Work item:
When you return the data, keep every line exactly as it is and leave out the pictures.

** The data follows **

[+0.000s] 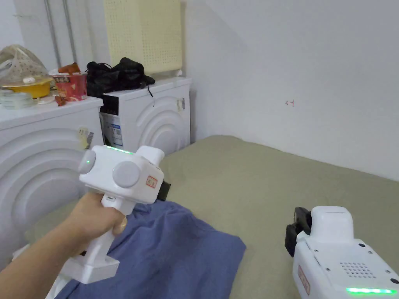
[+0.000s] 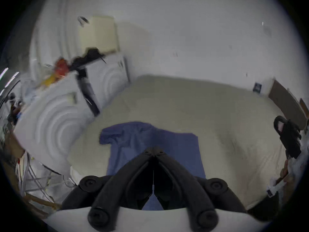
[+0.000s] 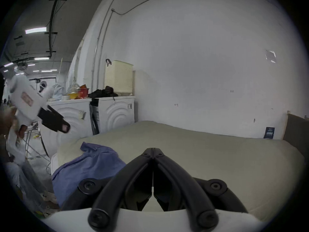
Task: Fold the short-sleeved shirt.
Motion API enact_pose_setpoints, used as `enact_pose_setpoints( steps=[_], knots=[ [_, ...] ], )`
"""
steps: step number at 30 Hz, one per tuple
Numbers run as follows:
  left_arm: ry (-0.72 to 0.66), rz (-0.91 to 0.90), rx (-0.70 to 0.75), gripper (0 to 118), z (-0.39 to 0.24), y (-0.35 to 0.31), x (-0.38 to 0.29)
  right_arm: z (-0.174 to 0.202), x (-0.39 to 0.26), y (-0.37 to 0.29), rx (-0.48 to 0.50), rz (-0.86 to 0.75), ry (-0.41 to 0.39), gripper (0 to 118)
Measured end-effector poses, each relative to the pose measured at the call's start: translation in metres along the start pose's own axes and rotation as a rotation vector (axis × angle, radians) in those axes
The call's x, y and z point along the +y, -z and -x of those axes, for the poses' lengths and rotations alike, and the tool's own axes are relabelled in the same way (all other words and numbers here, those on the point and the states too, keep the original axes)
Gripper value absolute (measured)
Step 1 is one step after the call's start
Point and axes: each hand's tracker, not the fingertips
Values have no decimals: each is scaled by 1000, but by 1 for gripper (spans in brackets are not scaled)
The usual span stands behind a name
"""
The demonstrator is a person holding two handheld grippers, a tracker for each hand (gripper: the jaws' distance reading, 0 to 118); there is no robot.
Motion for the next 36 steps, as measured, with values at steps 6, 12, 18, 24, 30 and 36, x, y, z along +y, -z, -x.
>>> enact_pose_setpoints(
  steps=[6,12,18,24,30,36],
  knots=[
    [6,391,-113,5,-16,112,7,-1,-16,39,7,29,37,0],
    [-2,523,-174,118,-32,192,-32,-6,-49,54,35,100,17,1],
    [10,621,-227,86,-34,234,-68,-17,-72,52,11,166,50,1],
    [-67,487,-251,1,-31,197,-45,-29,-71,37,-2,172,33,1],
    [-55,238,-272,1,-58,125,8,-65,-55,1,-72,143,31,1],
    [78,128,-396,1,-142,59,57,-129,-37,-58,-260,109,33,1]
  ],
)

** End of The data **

Solution to the exercise:
[+0.000s] 
[+0.000s] 
[+0.000s] 
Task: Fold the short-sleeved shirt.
Motion API enact_pose_setpoints, used as `enact_pose_setpoints( steps=[_], knots=[ [_, ...] ], )`
"""
steps: step number at 30 Hz, one per tuple
Numbers run as follows:
  left_arm: ry (-0.72 to 0.66), rz (-0.91 to 0.90), rx (-0.70 to 0.75), gripper (0 to 118), z (-0.39 to 0.24), y (-0.35 to 0.31), x (-0.38 to 0.29)
  right_arm: z (-0.174 to 0.202), x (-0.39 to 0.26), y (-0.37 to 0.29), rx (-0.48 to 0.50), rz (-0.86 to 0.75), ry (-0.41 to 0.39), gripper (0 to 118)
Measured end-effector poses, each relative to the pose measured at the call's start: translation in metres along the start pose's own axes and rotation as a rotation vector (axis × angle, radians) in those axes
The call's x, y and z point along the +y, -z and -x of those axes, for the poses' lengths and rotations alike, and the tool's own axes are relabelled in the same way (all other words and numbers here, those on the point and the states too, keep the original axes)
Gripper value absolute (measured)
Step 1 is one step after the call's start
Point and axes: each hand's tracker, not the fingertips
Values have no decimals: each is scaled by 1000, but by 1 for gripper (spans in brackets are not scaled)
The usual span stands behind a name
"""
The demonstrator is a person holding two handheld grippers, a tracker for each hand (gripper: the jaws' distance reading, 0 to 118); there is no robot.
Motion for the next 36 steps, as measured, with values at steps 6, 12, 18, 24, 30 and 36, x, y, z along +y, -z, -x.
>>> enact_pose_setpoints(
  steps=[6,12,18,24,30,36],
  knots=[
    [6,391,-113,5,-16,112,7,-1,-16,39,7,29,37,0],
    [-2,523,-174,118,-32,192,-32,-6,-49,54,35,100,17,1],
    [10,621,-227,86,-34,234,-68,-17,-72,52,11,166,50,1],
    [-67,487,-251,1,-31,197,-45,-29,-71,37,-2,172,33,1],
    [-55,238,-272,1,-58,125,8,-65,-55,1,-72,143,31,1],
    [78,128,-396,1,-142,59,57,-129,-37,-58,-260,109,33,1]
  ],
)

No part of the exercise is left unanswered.